In October 2015, Nurul posted his highest knock of unbeaten 182 against Dhaka Division in 2015-16 National Cricket League which helped Khulna to fight back in the match after being all out for just 117 in the first innings.

He was the leading run-scorer for Sheikh Jamal Dhanmondi Club in the 2017–18 Dhaka Premier Division Cricket League, with 546 runs in 12 matches.

In October 2018, he was named in the squad for the Dhaka Dynamites team, following the draft for the 2018–19 Bangladesh Premier League. He captained Sheikh Jamal Dhanmondi Club in List A and Twenty20 cricket in 2017-18 and 2018–19; they won the inaugural tournament of the Dhaka Premier Division Twenty20 Cricket League in 2018–19.

He was the leading run-scorer for Sheikh Jamal Dhanmondi Club in the 2018–19 Dhaka Premier Division Cricket League tournament, with 524 runs in 16 matches. In November 2019, he was selected to play for the Chattogram Challengers in the 2019–20 Bangladesh Premier League.

==International career==
Nurul made his Twenty20 International debut for Bangladesh against Zimbabwe on 15 January 2016.

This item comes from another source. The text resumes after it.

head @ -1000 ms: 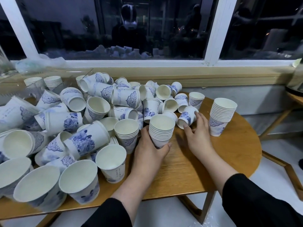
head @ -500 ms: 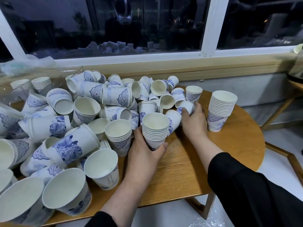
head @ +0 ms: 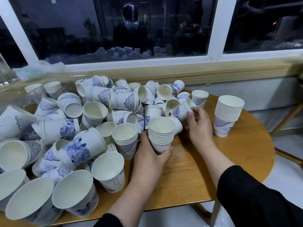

He was added to Bangladesh's One Day International (ODI) in December 2016 as a replacement for the injured Mushfiqur Rahim, for their series against New Zealand. He made his ODI debut for Bangladesh on 29 December 2016 against New Zealand. He made his Test debut in the second Test against New Zealand on 20 January 2017.

In December 2018, he was named as the captain of Bangladesh's team for the 2018 ACC Emerging Teams Asia Cup. In April 2021, he was named in the Bangladesh's preliminary squad for 2-match test series against Sri Lanka.

In June 2021, he was selected to play for Bangladesh across all formats for their tour to Zimbabwe, since he had last played an international match in 2018. He was originally replaced by Mushfiqur Rahim for the T20I series, after he had been one of the leading performers in the 2021 Dhaka Premier Division Twenty20 Cricket League.

In September 2021, he was named in Bangladesh's squad for the 2021 ICC Men's T20 World Cup.

On 22 August 2025, he was named in the Bangladesh Squad for Asia Cup 2025 & T20I Series Against the Netherlands.